* Exercise directions
Range to repeat from the listing below: the line containing "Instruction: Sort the" down to the line containing "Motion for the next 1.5", both included. Copy it exactly, pictures excluded, and add nothing else.

* Material for this exercise

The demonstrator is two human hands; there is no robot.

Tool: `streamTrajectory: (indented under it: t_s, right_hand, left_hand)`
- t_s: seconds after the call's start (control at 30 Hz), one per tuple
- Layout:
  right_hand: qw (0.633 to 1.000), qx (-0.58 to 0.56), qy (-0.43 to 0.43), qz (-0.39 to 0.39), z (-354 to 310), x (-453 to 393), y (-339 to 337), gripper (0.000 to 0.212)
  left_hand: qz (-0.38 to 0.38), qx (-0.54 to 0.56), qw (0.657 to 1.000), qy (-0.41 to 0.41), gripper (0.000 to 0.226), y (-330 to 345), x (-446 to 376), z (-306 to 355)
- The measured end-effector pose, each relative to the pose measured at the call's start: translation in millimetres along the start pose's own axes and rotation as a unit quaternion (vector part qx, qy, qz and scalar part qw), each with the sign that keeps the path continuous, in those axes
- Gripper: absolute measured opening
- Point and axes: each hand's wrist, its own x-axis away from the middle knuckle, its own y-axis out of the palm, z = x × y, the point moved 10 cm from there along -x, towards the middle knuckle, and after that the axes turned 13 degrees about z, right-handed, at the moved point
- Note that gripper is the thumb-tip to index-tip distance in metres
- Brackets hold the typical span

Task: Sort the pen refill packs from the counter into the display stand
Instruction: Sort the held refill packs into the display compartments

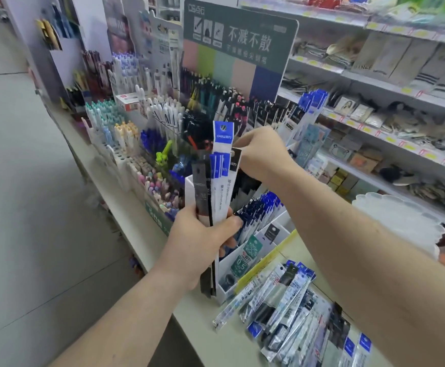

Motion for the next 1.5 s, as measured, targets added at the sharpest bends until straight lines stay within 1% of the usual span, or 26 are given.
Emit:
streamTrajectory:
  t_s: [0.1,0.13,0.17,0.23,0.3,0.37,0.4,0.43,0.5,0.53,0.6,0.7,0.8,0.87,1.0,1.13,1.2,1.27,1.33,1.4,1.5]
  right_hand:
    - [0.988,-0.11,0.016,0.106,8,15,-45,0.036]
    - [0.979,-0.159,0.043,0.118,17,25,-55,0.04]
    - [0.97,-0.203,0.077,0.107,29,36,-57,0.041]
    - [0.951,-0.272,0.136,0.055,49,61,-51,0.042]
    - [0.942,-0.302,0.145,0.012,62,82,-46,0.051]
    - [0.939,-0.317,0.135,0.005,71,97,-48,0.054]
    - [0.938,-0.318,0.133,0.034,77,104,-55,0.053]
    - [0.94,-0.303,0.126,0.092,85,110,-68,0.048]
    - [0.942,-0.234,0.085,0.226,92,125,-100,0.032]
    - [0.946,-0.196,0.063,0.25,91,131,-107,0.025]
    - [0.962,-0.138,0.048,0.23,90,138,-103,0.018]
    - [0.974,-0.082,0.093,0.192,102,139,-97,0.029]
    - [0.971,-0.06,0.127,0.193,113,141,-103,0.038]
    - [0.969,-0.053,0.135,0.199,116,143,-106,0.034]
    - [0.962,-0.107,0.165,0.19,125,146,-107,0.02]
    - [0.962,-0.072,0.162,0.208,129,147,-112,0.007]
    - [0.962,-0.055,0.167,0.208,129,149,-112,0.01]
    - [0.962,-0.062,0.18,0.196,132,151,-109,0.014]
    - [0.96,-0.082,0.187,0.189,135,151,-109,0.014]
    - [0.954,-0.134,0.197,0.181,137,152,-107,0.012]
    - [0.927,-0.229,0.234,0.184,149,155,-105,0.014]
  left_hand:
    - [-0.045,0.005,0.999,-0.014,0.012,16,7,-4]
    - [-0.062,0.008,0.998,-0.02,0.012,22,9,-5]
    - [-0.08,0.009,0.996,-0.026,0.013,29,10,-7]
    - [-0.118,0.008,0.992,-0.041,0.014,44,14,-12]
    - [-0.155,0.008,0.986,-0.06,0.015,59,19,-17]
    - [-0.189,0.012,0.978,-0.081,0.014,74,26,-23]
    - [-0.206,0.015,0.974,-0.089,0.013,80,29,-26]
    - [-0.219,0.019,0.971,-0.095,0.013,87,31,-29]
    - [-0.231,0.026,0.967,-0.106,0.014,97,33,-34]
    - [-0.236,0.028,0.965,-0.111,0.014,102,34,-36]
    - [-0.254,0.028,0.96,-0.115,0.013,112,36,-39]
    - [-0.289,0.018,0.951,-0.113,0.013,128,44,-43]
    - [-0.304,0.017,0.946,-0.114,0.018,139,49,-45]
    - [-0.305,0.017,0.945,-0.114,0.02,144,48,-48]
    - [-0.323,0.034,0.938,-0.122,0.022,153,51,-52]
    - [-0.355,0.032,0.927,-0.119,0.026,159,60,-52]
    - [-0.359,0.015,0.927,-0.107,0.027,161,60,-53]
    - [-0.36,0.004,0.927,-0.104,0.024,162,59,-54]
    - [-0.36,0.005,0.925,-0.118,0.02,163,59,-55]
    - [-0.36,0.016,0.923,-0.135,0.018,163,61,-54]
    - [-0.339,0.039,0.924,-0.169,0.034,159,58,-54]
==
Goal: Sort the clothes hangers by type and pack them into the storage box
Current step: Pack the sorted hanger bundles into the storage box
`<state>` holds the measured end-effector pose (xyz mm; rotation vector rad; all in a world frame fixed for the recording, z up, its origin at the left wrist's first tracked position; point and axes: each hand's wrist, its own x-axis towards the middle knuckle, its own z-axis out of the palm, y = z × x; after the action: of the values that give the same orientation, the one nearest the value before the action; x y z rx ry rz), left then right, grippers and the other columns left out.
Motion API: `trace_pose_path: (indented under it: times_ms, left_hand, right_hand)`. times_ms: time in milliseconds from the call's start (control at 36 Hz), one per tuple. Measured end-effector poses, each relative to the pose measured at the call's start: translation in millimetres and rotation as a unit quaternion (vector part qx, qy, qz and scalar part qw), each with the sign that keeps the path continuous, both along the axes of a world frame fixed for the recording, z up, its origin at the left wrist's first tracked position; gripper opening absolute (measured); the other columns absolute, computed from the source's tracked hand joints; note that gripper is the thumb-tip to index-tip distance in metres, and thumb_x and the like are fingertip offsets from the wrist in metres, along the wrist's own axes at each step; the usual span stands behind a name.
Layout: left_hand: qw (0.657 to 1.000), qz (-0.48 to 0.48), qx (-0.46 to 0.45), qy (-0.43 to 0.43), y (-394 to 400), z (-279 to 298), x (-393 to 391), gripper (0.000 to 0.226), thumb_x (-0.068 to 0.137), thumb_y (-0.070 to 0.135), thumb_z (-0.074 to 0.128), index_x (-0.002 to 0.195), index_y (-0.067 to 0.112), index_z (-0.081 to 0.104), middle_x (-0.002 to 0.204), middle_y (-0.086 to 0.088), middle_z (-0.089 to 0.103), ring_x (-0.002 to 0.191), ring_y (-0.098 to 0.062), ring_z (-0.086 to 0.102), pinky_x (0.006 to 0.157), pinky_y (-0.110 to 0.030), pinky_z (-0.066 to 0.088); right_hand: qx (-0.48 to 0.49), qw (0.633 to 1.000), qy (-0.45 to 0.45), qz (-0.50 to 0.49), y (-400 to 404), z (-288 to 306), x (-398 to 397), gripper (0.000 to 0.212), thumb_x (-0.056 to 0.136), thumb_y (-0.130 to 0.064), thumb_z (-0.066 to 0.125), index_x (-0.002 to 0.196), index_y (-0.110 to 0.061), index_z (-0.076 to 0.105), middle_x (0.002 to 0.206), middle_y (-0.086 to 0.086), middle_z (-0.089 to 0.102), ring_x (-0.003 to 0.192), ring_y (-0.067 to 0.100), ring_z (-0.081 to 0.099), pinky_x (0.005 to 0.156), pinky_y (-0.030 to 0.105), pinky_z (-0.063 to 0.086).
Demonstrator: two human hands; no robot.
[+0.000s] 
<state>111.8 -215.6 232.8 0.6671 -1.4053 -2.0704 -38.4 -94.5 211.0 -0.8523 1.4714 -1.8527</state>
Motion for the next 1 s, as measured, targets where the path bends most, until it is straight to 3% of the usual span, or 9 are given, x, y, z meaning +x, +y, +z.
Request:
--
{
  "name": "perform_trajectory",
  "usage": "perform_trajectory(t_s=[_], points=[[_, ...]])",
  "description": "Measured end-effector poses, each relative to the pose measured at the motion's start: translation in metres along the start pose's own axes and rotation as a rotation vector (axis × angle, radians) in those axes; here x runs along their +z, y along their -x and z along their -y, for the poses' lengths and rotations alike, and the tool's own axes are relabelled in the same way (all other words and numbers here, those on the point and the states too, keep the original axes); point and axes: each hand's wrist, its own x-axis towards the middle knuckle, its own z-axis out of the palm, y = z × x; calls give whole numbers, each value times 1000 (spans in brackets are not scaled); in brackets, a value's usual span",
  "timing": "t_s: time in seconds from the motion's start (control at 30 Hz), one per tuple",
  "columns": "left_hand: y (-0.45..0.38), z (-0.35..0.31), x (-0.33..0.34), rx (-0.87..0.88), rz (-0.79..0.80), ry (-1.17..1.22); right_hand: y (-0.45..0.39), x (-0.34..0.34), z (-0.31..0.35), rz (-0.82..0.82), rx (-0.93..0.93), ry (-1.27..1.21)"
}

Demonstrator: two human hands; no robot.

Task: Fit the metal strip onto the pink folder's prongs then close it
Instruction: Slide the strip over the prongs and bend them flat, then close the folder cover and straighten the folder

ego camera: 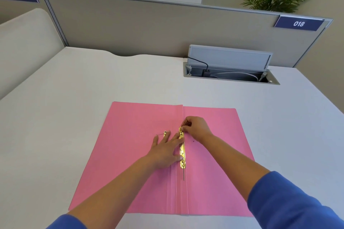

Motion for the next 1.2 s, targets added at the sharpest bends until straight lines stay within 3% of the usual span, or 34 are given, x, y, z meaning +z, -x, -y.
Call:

* Answer for this exercise
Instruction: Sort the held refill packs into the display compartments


Motion for the next 1.5 s, as measured, targets added at the sharpest bends until straight lines stay within 1% of the usual span, or 26 are given.

No other output was requested.